→ REQUIRED ACTION: Using the listing below, report each line holding the string "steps".

++++++++++

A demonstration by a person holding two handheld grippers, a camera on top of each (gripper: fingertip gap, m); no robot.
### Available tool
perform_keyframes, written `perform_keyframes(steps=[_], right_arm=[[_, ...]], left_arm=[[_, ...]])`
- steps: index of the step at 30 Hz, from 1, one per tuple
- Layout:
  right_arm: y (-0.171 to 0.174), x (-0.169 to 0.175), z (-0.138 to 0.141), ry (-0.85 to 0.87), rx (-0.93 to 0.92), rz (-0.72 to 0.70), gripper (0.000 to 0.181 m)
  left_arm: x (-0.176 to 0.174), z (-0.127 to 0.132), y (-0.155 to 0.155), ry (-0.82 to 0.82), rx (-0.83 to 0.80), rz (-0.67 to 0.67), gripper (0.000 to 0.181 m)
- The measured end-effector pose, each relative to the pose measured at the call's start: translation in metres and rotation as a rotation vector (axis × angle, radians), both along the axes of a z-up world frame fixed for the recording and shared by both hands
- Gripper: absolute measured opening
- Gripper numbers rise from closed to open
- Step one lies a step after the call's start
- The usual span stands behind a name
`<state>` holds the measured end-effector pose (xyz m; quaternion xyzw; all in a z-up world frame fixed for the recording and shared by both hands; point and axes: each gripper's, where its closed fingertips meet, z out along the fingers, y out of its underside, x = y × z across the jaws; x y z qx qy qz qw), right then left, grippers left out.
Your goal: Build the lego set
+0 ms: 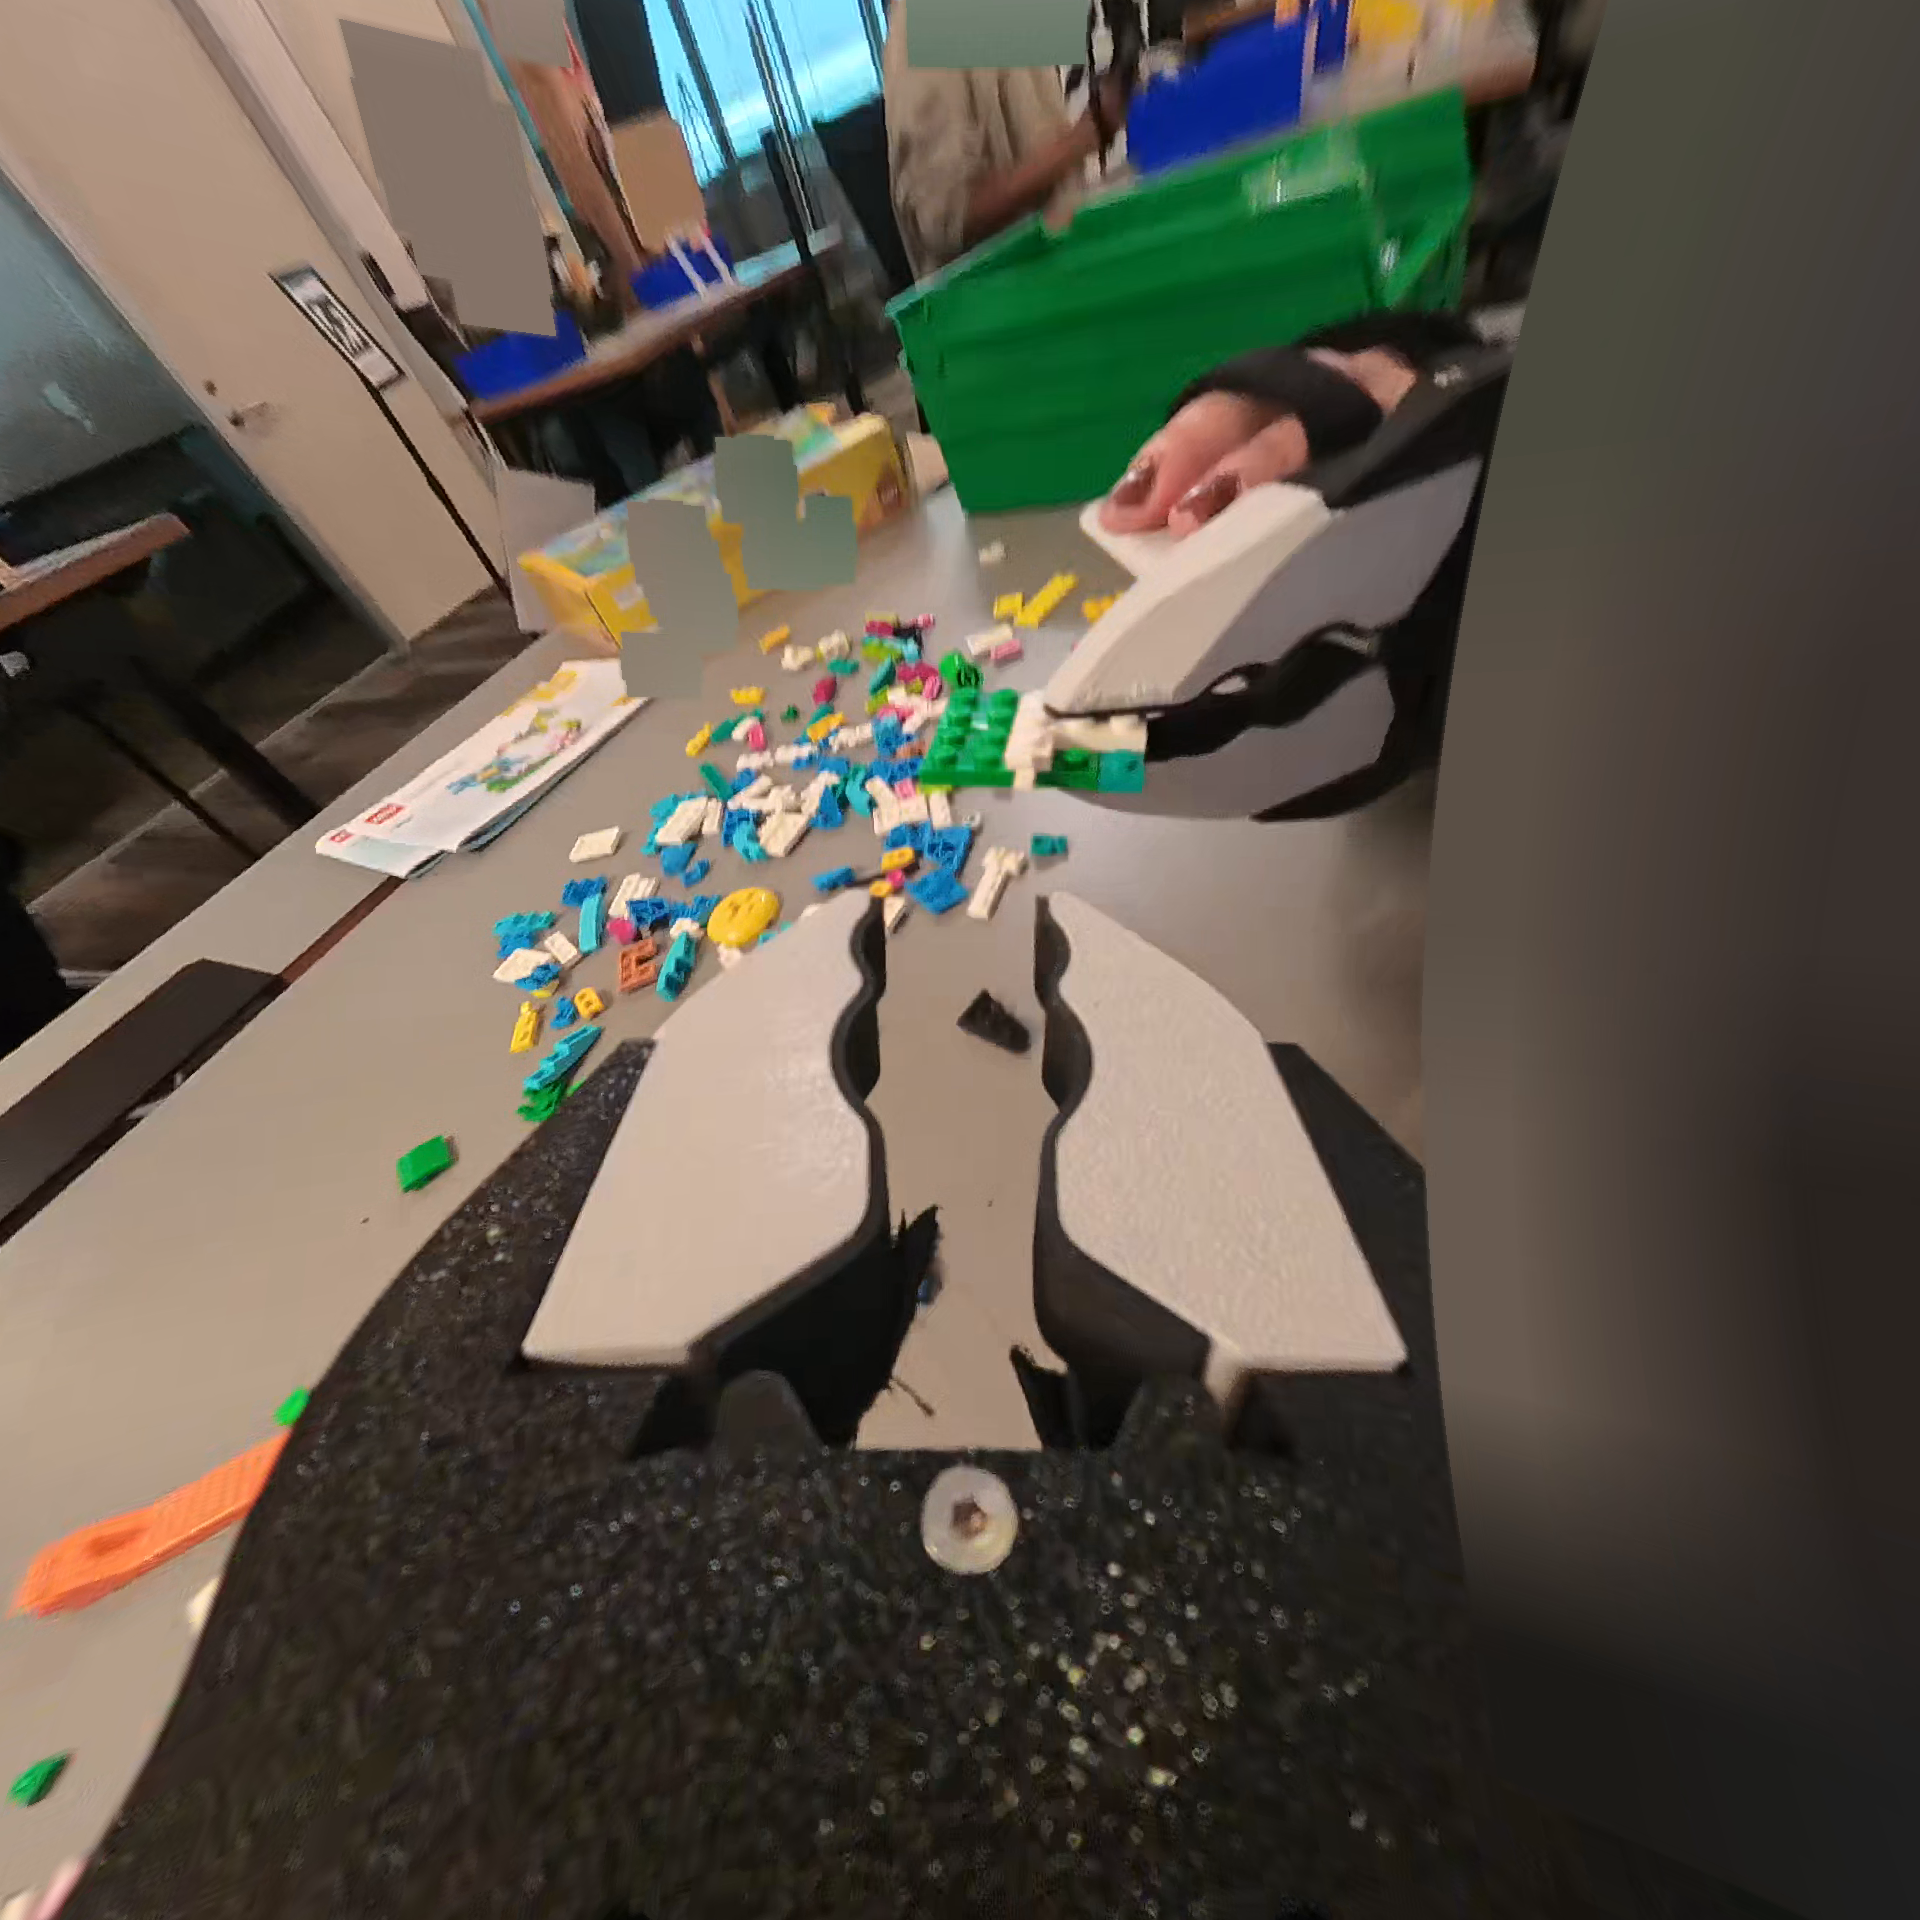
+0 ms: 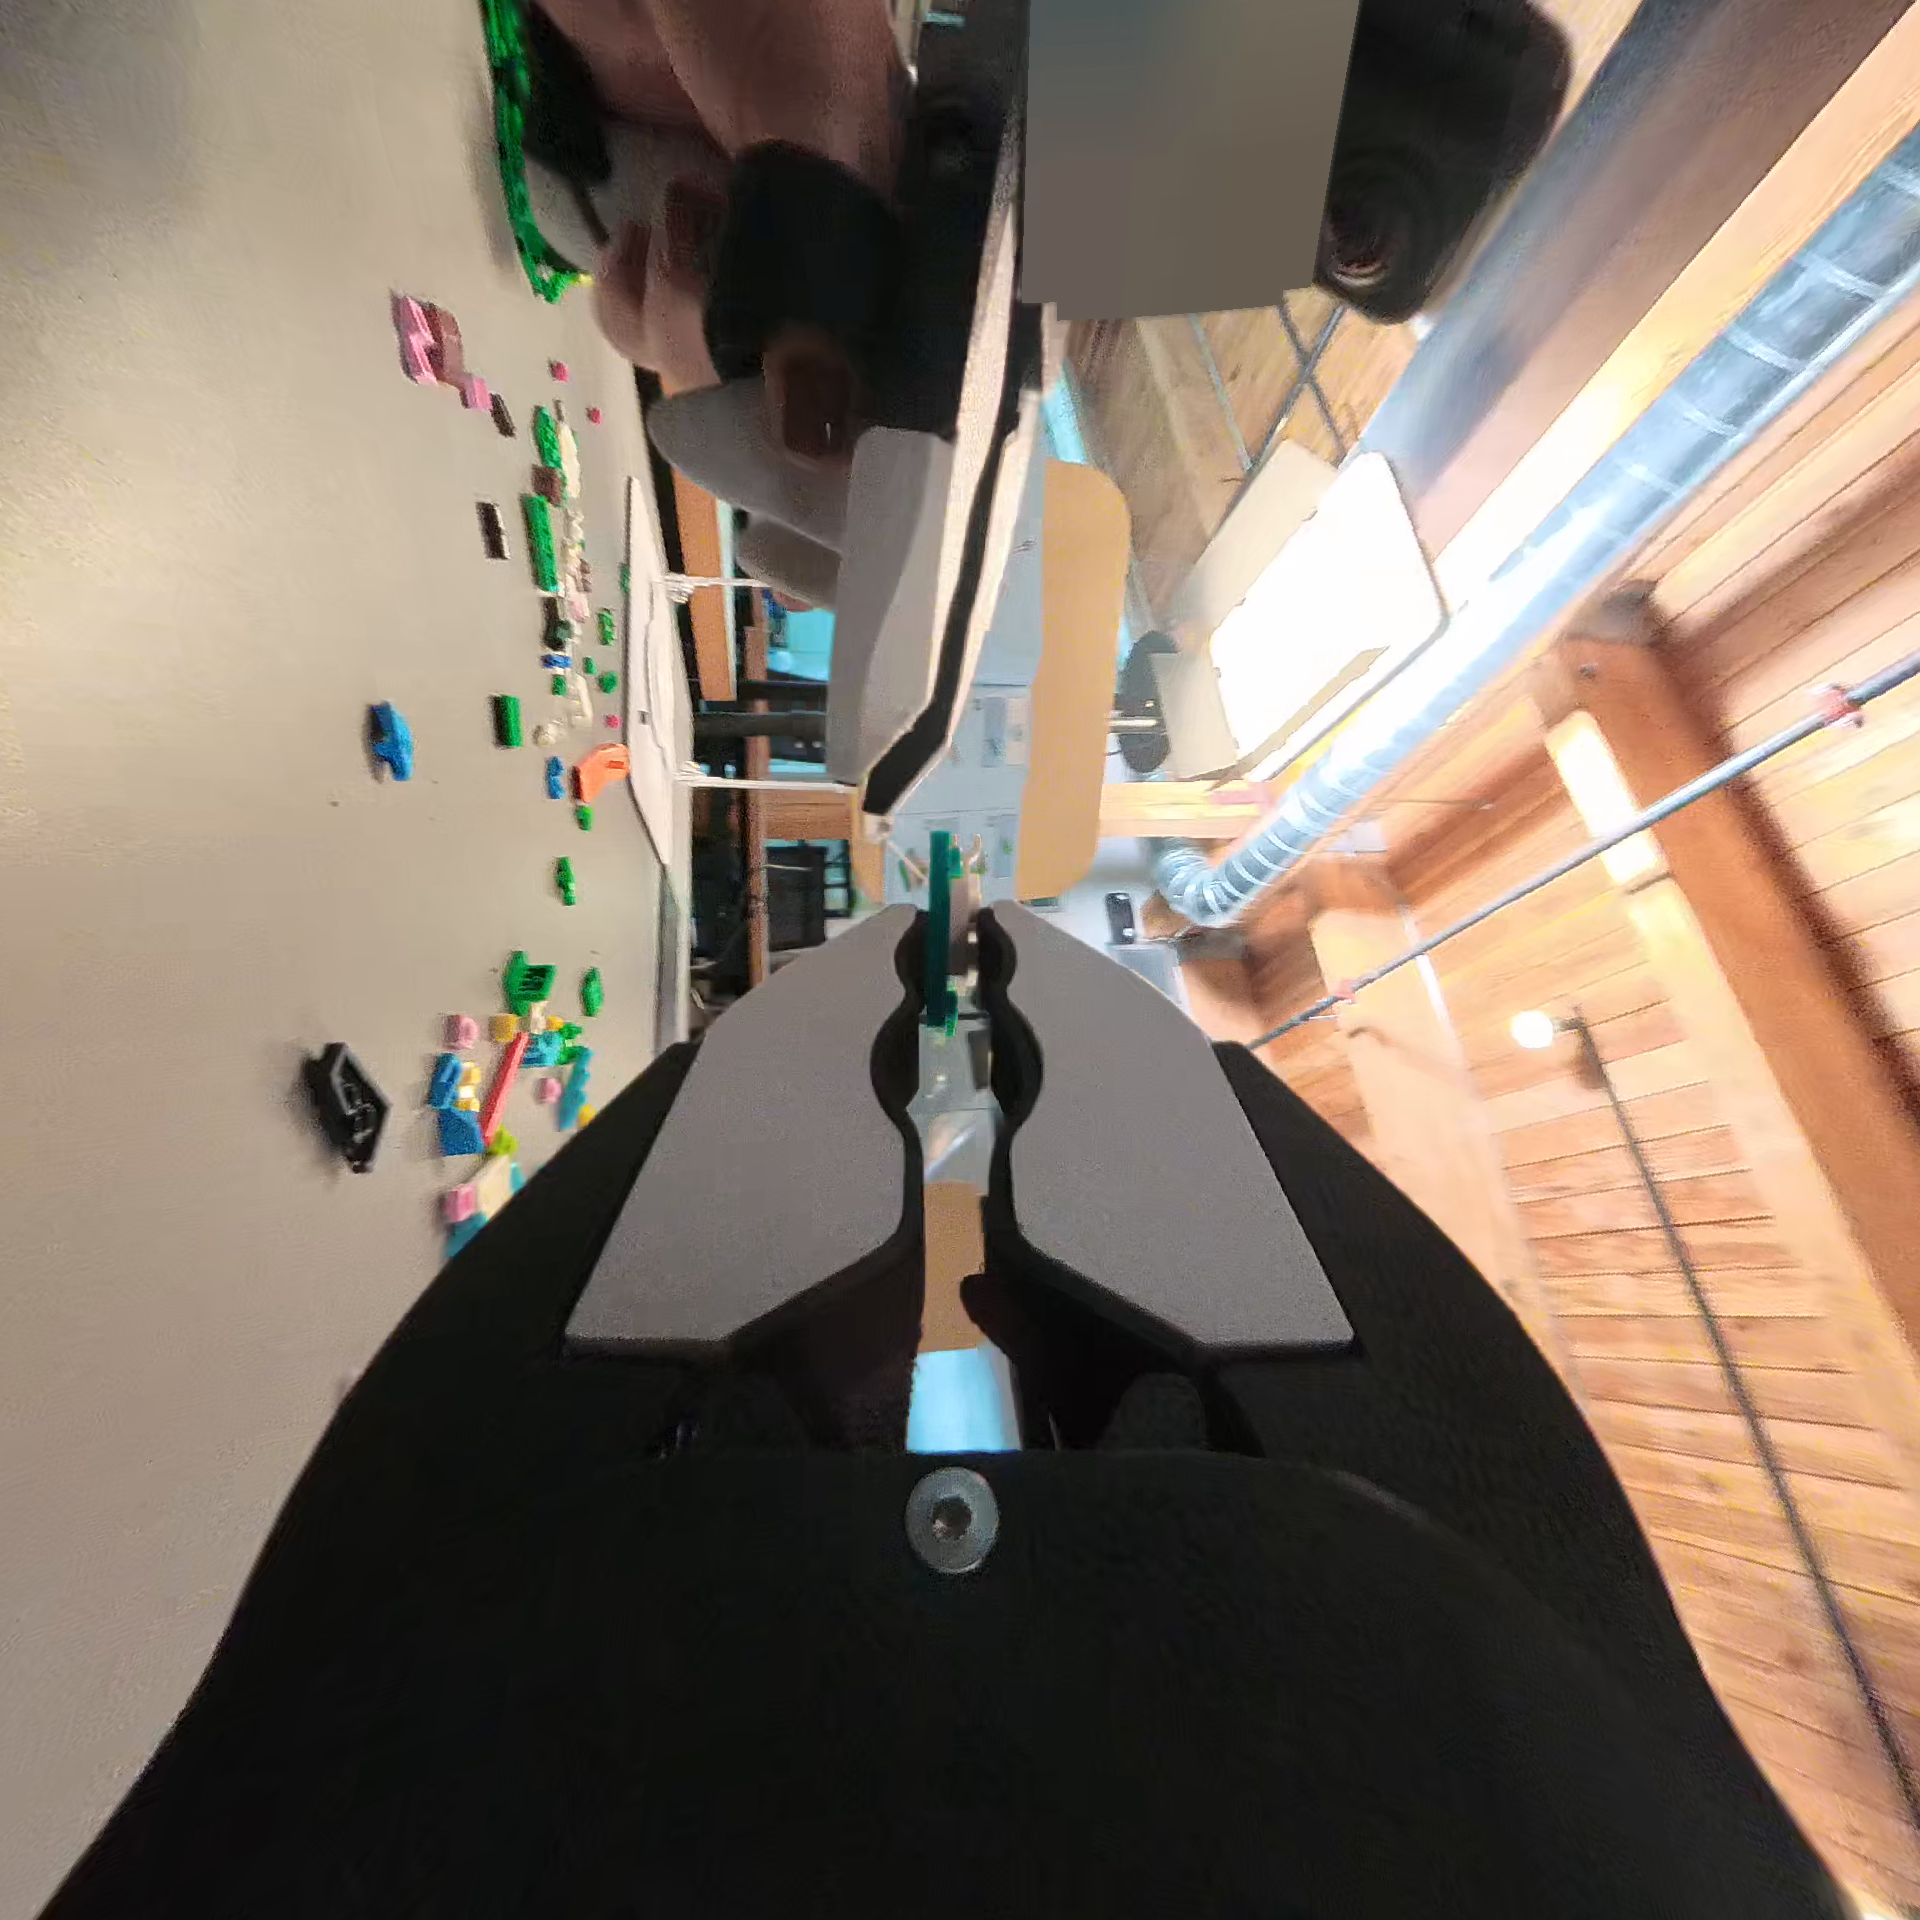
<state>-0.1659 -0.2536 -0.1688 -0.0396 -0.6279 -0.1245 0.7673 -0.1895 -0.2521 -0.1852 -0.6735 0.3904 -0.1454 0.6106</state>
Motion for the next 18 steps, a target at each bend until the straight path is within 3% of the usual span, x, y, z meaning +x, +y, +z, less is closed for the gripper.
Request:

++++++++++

→ TASK RESPONSE:
perform_keyframes, written `perform_keyframes(steps=[_], right_arm=[[_, ...]], left_arm=[[_, ...]])`
- steps: index of the step at 30 Hz, from 1, one per tuple
Motion for the next 18 steps, a target at each bend until the straight path is within 3% of the usual span, x, y, z meaning +x, +y, +z, less is closed for the gripper.

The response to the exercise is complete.